# Information shown:
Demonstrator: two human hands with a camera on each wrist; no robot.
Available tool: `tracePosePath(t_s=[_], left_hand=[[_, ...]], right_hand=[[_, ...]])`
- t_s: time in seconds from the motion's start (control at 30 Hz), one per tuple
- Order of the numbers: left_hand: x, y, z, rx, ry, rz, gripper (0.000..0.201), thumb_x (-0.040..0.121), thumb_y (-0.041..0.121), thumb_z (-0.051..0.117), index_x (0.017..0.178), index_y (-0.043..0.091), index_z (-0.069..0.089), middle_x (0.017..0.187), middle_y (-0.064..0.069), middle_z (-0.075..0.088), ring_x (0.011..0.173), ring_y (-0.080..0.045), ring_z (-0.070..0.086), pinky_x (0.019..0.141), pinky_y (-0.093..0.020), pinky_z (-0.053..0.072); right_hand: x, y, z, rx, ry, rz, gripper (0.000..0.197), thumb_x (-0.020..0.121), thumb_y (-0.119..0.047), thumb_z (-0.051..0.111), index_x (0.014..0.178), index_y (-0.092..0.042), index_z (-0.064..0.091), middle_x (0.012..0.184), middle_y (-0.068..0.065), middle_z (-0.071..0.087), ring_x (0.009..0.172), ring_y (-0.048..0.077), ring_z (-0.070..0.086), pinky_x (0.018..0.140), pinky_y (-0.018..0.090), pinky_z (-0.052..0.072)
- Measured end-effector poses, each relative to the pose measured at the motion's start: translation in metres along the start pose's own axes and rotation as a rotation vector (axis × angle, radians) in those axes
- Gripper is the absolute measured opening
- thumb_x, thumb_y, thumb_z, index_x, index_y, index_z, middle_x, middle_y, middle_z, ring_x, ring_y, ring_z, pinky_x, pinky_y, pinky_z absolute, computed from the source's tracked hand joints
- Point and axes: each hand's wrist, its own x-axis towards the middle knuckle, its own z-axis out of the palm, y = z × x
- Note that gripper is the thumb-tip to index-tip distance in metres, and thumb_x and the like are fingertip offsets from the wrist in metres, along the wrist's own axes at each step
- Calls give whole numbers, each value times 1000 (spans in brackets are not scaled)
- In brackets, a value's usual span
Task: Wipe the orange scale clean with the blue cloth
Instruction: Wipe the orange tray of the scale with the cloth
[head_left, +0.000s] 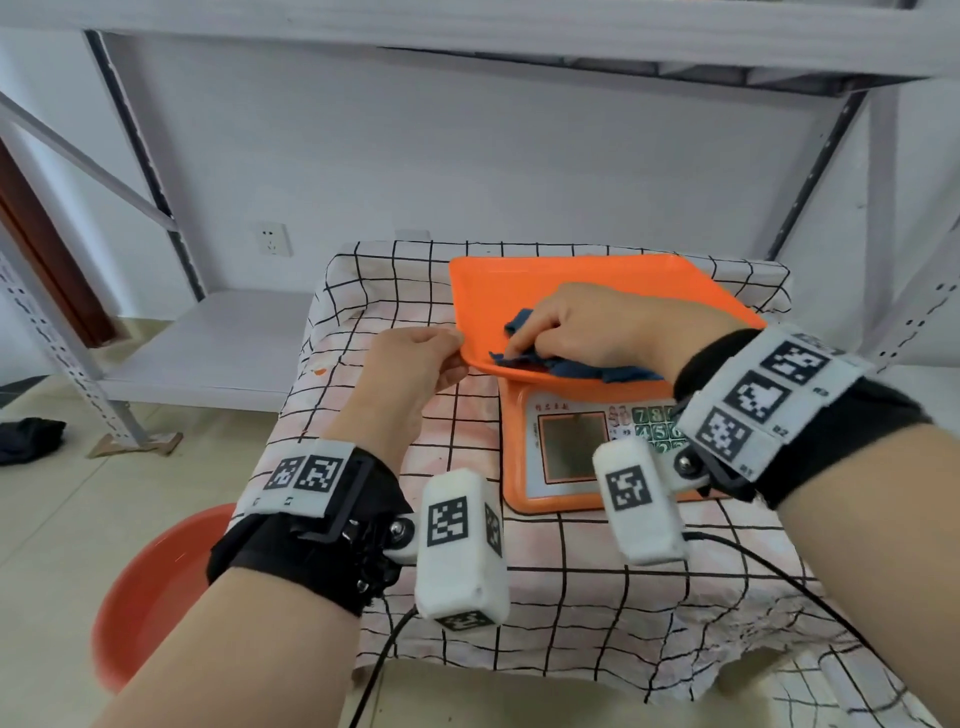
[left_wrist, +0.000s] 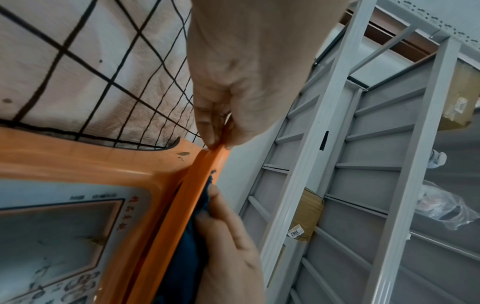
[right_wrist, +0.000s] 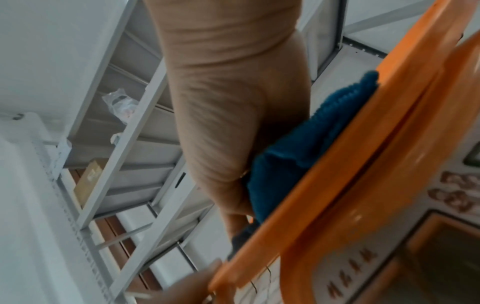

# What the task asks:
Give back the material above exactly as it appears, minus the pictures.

# Written answer:
Demonstrator: two human hands with a camera on each wrist; no robot.
Available tool: `tracePosePath(t_s=[_], left_hand=[[_, ...]], right_hand=[[_, ...]])`
- t_s: time in seconds from the motion's start (control at 30 Hz), one per tuple
- Order of the numbers: left_hand: x, y, z, rx, ry, rz, gripper (0.000..0.201), thumb_x (-0.040..0.121), thumb_y (-0.041..0.121), thumb_z (-0.051..0.117), index_x (0.017..0.178), index_y (-0.043..0.091), index_z (-0.069..0.089), middle_x (0.017..0.187), middle_y (-0.064..0.069), middle_z (-0.075..0.088), ring_x (0.011..0.173), ring_y (-0.080..0.045), ring_z (-0.070..0.086), pinky_x (0.019..0.141), pinky_y (-0.093..0.020), pinky_z (-0.053..0.072); right_hand: x, y, z, rx, ry, rz, gripper (0.000..0.197), thumb_x (-0.020..0.121), thumb_y (-0.119..0.047), thumb_z (-0.051..0.111), index_x (0.014..0.178), index_y (-0.092..0.042), index_z (-0.064..0.091), middle_x (0.012..0.184), middle_y (-0.068..0.065), middle_z (-0.071..0.087), ring_x (0.009..0.172), ring_y (-0.048..0.077), ring_z (-0.070..0.086), pinky_x (0.018..0.140), pinky_y (-0.018..0.090), pinky_z (-0.052..0.072)
- Measured end-effector poses, each relative to the pose measured at the motion's start: translation in metres along the start pose's own axes and rotation as a rotation vector (axis × angle, radians) in those axes
- Gripper is the absolute measured opening
- thumb_x, thumb_y, thumb_z, index_x, index_y, index_z, middle_x, middle_y, middle_z, ring_x, ring_y, ring_z, pinky_x, pinky_y, pinky_z absolute, computed from the source's tracked hand joints
- Point and axes: each hand's wrist, its own x-axis towards the middle knuckle, its own z-axis out of the palm, y = z × x
- Note that gripper is the thumb-tip to index-tip distance in metres, and thumb_x and the like are fingertip offsets from the wrist in metres, along the wrist's own axes at each step
- Calls give whole numbers, each value times 1000 (spans in brackets are not scaled)
- In brackets, a value's usual span
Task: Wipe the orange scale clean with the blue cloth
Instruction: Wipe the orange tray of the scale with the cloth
[head_left, +0.000s] 
[left_wrist, +0.000s] 
[right_wrist, +0.000s] 

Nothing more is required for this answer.